House debates

Thursday, 30 March 2017

Business

Leave of Absence

2:17 pm

Photo of Michael DanbyMichael Danby (Melbourne Ports, Australian Labor Party, Shadow Parliamentary Secretary to the Leader of the Opposition) Share this | Hansard source

What is going on with the mob opposite? What kind of government are they that seem to have lost the basic ability to count—one of the most important attributes in politics? They have advanced to the Senate a proposition on the issue of 18C of the Racial Discrimination Act that they know will be defeated. It is just like when they advanced the idiotic idea that Australians, including many of the decent people opposite, should support an extradition treaty to China, knowing that they did not have the numbers. Three weeks ago in this place I signalled, in a speech rejecting a report of the Joint Standing Committee on Treaties, that Labor had its doubts about passing the extradition treaty. It was reported in the newspaper, in The Australian. The government seems to have lost the ability to understand politics. Fancy tantalising our Chinese trading friends with a treaty and then withdrawing it in front of their eyes.

In a diverse, racially harmonious country like Australia—a success story—why are you abandoning something that has existed for many years? I might say, it was for 11 years of the Howard government. Sections 18C and 18D—the two provisions of the Racial Discrimination Act that have seen harmonious relations between all Australians maintained—are going to be abandoned. As the member for Batman pointed out, it is because of some ideological ginger group in the government that does not represent many of the good people on the other side. It is completely non-understandable that you would put up these resolutions and discredit yourselves, when you know they are not going to be successful.

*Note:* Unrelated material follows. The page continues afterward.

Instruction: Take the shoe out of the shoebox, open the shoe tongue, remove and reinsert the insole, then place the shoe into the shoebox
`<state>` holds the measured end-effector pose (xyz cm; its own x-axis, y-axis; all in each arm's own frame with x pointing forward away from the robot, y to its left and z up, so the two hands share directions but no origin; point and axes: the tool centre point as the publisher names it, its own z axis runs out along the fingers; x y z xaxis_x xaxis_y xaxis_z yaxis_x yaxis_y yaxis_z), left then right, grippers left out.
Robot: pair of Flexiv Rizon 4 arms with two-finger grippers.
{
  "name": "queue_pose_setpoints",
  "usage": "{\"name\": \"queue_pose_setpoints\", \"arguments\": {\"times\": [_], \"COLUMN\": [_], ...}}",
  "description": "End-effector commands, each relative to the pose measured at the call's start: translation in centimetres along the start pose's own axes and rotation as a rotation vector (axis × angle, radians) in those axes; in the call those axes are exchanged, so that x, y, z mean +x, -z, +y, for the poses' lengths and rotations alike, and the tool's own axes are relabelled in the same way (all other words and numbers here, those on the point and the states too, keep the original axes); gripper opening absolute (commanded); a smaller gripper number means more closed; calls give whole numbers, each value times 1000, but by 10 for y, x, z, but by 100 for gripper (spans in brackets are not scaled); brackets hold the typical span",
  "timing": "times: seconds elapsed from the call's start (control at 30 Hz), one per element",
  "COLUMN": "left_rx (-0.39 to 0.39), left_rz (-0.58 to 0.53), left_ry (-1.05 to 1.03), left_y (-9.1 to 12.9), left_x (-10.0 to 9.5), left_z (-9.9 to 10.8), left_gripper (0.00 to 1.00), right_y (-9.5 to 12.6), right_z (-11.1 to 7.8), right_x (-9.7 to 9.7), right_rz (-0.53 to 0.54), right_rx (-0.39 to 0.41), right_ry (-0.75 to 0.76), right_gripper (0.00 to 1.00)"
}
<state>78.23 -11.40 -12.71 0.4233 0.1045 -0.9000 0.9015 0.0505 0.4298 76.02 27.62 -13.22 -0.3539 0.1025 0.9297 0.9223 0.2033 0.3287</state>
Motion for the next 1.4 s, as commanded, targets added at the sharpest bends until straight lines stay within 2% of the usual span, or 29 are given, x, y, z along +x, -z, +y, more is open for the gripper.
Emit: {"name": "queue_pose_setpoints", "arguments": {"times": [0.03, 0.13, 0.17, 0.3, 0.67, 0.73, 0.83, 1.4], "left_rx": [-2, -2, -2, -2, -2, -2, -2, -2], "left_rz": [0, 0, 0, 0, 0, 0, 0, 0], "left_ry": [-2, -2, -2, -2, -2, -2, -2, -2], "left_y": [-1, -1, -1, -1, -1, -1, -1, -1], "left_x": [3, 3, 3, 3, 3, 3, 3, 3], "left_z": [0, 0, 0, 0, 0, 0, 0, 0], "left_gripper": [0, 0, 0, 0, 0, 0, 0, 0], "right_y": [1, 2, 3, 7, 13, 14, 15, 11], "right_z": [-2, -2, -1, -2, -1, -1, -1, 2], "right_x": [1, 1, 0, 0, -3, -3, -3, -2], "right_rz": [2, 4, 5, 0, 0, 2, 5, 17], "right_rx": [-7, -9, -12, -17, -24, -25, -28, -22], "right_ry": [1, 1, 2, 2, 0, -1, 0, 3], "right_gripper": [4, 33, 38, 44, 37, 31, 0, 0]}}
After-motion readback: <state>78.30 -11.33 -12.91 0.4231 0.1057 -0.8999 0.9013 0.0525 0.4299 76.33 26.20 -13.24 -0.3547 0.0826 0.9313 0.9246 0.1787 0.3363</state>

It is not only that sections 18C and 18D of the Racial Discrimination Act were completely okay for the 11 years of the Howard conservative government. I want to give you some examples of the kinds of things that should never be seen in or supported by the Australian public. There was a case before the equal opportunities commission relating to Olga Scully, who repeatedly distributed anti-Semitic literature in letterboxes in Launceston. She sold and offered such literature in a public market in Launceston, offending and confronting many people. She said that people who were victims of the Nazi genocide were stealing people's money, that they were frauds et cetera. How many times does this have to happen under the government's proposed new reframed act for a similar judgement to be made against people like Ms Scully? As Andrew Bolt suggests, will they have to be abused five times before the cock crows?

I think the current Australian system works well. We have a great country. We have tolerance between many groups. We have the doctrine of the fair go. Of course procedural fairness at the Human Rights Commission can be adjusted so that only serious cases are considered. But if it ain't broke don't fix it, particularly when you know you are like Judean People's Front, the suicide squad pictured in the Monty Python film where they all kill themselves and they have no result at all. There is going to be no change to the law, because the Senate will block it. Why advance it? Why destroy public harmony in Australia, when we have a law that existed for 11 years under John Howard?